異譚9 異譚支配者
異譚の中は薄暗く、また重く湿った霧が充満していて視界も悪い。
「よく見たら、建物も変ッスね。ぼろぼろだし、現代の家っぽく無いッス」
「異譚なんてそんなものよ。家がぼろくもなれば、猫も喋るようになるわ」
言って、ロデスコはチェシャ猫を見る。
チェシャ猫はぐりんっと首をロデスコの方へと向ける。
「猫は喋るものだよ。キヒヒ」
「猫は喋らないわよ」
「じゃあそれは猫じゃないね。キヒヒ」
「アンタこそ猫かどうかも疑わしいわよ」
そもそもチェシャ猫がどういった存在なのかをこの場に居る誰も知りえていない。チェシャ猫と名乗ってはいるけれど、それが本当かどうかも怪しいものである。
「サンベリーナ。核の位置は掴めそう?」
「な、なんとなくの方向なら……」
「なら、その方向を教えて」
「わ、分かった。あ、じゃ、じゃあ、アリスの肩に乗って良い? その方が、案内しやすいと思う!」
「…………」
少し悩んだ素振りを見せ、アリスはチェシャ猫が乗っていない方の髪をかき上げて肩を見せる。

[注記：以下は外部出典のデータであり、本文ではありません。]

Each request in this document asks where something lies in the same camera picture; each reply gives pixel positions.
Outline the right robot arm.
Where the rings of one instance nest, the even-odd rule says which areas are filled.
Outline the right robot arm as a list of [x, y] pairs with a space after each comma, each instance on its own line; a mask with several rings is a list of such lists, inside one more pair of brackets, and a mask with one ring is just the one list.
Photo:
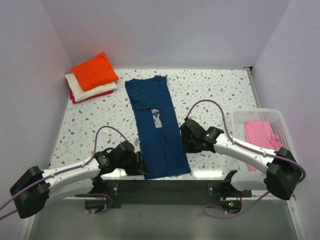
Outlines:
[[232, 137], [225, 130], [213, 126], [204, 129], [192, 119], [186, 119], [179, 129], [185, 153], [212, 152], [256, 168], [256, 171], [230, 171], [222, 182], [227, 196], [266, 189], [281, 200], [289, 200], [298, 183], [306, 176], [305, 170], [286, 148], [275, 151], [257, 147]]

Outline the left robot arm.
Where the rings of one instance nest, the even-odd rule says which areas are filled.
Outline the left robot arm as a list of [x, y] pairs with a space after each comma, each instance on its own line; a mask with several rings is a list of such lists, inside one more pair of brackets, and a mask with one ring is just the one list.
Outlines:
[[19, 217], [26, 219], [54, 201], [77, 195], [99, 196], [104, 190], [101, 176], [116, 169], [123, 169], [128, 176], [149, 174], [143, 153], [124, 141], [75, 164], [45, 170], [31, 167], [9, 192]]

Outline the blue mickey t-shirt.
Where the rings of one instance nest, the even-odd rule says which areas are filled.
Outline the blue mickey t-shirt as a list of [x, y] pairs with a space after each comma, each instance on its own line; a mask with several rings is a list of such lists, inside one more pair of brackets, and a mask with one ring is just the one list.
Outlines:
[[189, 174], [180, 129], [165, 76], [132, 79], [125, 89], [134, 112], [146, 180]]

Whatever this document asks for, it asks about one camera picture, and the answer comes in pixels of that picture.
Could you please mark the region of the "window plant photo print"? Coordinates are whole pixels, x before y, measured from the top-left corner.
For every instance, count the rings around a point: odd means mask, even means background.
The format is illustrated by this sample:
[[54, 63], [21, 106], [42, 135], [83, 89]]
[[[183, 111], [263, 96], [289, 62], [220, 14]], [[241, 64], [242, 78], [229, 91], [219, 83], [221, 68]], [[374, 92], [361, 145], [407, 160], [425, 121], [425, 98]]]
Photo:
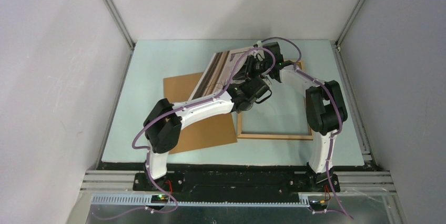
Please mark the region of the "window plant photo print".
[[224, 89], [233, 69], [236, 70], [236, 73], [240, 70], [245, 70], [245, 62], [249, 56], [253, 56], [251, 54], [253, 51], [251, 51], [240, 62], [238, 62], [238, 60], [246, 51], [250, 49], [250, 47], [244, 47], [214, 53], [210, 63], [199, 79], [199, 82], [189, 96], [189, 100], [207, 96], [215, 92], [220, 92], [222, 89]]

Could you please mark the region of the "right aluminium corner profile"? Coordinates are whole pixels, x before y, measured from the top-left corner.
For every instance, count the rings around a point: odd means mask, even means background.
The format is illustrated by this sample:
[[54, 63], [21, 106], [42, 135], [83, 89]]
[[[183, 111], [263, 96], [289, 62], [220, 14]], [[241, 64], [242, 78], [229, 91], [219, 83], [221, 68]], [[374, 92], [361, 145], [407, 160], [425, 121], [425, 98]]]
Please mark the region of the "right aluminium corner profile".
[[338, 38], [336, 39], [336, 46], [339, 50], [365, 3], [366, 0], [357, 0], [356, 3], [354, 4], [349, 17], [347, 18], [345, 24], [343, 25], [341, 32], [338, 35]]

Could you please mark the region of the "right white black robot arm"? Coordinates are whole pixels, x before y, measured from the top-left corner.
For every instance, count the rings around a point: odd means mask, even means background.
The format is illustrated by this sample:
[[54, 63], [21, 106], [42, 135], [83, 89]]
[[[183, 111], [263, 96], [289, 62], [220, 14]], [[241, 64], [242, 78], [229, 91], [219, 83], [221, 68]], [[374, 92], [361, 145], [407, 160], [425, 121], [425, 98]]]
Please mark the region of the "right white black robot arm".
[[248, 111], [254, 104], [266, 101], [263, 95], [270, 91], [267, 81], [272, 79], [292, 87], [305, 98], [306, 120], [313, 133], [315, 147], [307, 163], [306, 185], [320, 191], [331, 183], [332, 153], [336, 137], [342, 132], [348, 118], [340, 84], [324, 82], [306, 73], [299, 61], [284, 60], [277, 42], [259, 41], [243, 54], [244, 65], [234, 79], [238, 97], [235, 111]]

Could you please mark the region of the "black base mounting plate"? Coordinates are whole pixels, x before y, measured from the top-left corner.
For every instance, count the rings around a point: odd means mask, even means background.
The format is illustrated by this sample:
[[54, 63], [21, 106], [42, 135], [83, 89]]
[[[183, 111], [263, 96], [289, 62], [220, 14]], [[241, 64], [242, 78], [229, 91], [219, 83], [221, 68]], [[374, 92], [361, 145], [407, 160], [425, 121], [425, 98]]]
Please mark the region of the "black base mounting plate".
[[181, 202], [295, 203], [304, 192], [340, 192], [338, 176], [309, 166], [168, 164], [156, 184]]

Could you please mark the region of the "front aluminium rail frame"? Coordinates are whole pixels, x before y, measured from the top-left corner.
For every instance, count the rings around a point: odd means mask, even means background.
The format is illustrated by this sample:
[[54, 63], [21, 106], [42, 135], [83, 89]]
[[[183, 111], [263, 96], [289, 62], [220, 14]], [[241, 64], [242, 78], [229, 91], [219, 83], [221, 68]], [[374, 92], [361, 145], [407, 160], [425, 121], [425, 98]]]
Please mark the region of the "front aluminium rail frame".
[[[137, 171], [88, 170], [80, 192], [131, 194]], [[343, 195], [395, 196], [396, 187], [388, 171], [337, 171]]]

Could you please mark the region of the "brown cardboard backing board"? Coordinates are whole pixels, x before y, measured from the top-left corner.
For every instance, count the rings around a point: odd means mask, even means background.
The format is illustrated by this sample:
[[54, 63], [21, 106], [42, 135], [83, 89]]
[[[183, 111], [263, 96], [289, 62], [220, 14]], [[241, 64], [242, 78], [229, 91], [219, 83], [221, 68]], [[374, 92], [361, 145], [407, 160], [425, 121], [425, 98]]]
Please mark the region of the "brown cardboard backing board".
[[[163, 79], [164, 97], [171, 103], [187, 101], [202, 73], [193, 73]], [[196, 122], [183, 129], [179, 141], [169, 153], [217, 147], [237, 142], [231, 114], [217, 115]]]

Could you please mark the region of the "aluminium corner profile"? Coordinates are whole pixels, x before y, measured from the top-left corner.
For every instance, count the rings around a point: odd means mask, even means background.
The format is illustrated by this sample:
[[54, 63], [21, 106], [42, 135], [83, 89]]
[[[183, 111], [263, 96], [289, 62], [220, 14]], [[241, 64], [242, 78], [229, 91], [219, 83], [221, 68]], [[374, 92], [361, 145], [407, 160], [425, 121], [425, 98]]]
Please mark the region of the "aluminium corner profile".
[[345, 24], [343, 25], [341, 32], [338, 35], [338, 38], [336, 39], [336, 46], [339, 50], [365, 3], [366, 0], [357, 0], [356, 3], [354, 4], [349, 17], [347, 18]]
[[130, 50], [134, 50], [136, 42], [132, 38], [124, 19], [122, 18], [116, 4], [114, 3], [114, 0], [102, 0], [105, 4], [105, 7], [107, 8], [112, 20], [114, 21], [115, 25], [117, 26], [120, 34], [122, 35], [123, 39], [125, 40], [128, 48]]

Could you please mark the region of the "wooden picture frame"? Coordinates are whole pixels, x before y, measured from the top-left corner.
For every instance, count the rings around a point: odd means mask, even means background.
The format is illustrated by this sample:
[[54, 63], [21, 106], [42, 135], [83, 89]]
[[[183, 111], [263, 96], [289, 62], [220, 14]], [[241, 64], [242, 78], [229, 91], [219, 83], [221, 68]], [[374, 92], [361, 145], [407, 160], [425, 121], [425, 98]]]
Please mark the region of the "wooden picture frame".
[[313, 140], [306, 119], [306, 101], [300, 91], [271, 77], [272, 94], [261, 104], [237, 115], [240, 139]]

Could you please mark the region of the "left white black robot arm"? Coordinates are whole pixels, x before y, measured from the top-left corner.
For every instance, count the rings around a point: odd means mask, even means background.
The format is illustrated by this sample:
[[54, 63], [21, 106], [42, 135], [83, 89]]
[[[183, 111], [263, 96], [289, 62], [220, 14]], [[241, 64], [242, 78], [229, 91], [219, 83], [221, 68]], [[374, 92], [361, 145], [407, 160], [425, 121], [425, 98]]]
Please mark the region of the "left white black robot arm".
[[183, 129], [213, 116], [248, 111], [253, 104], [264, 102], [271, 94], [267, 80], [255, 77], [182, 103], [170, 103], [166, 98], [159, 100], [143, 127], [148, 140], [146, 184], [156, 191], [164, 188], [168, 153], [177, 146]]

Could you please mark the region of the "left aluminium corner profile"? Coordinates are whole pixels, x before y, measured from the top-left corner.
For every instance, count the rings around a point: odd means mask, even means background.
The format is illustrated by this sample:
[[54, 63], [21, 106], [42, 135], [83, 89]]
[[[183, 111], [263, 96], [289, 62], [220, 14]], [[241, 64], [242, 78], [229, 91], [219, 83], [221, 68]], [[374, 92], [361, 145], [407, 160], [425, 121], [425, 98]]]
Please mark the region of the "left aluminium corner profile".
[[102, 0], [105, 4], [105, 7], [107, 8], [112, 20], [114, 21], [115, 25], [117, 26], [120, 34], [122, 35], [123, 39], [125, 40], [128, 48], [130, 50], [134, 50], [136, 42], [132, 38], [124, 19], [122, 18], [116, 4], [114, 3], [114, 0]]

乗っても良いというその意思表示に、サンベリーナはぱあっと笑みを浮かべてヴォルフの肩の上からアリスの肩の上へと飛び乗った。
「あ、ありがとう、アリス!」
「別に。仕事をしてくれればそれで良い」
「う、うん、分かった! あっちだよ、アリス!」
「分かった」
サンベリーナの指差す方へと進路を変える。とはいえ、先程から進んでいた道から少しばかり逸れるくらいだ。
魔法少女達は相手の持つ魔力を感知する事が出来る。そのため、異譚に存在する核を見つけ出す事が可能なのだけれど、感知能力は人によってまちまちである。五人の中ではサンベリーナが特別優れているのでサンベリーナに感知を任せているのだ。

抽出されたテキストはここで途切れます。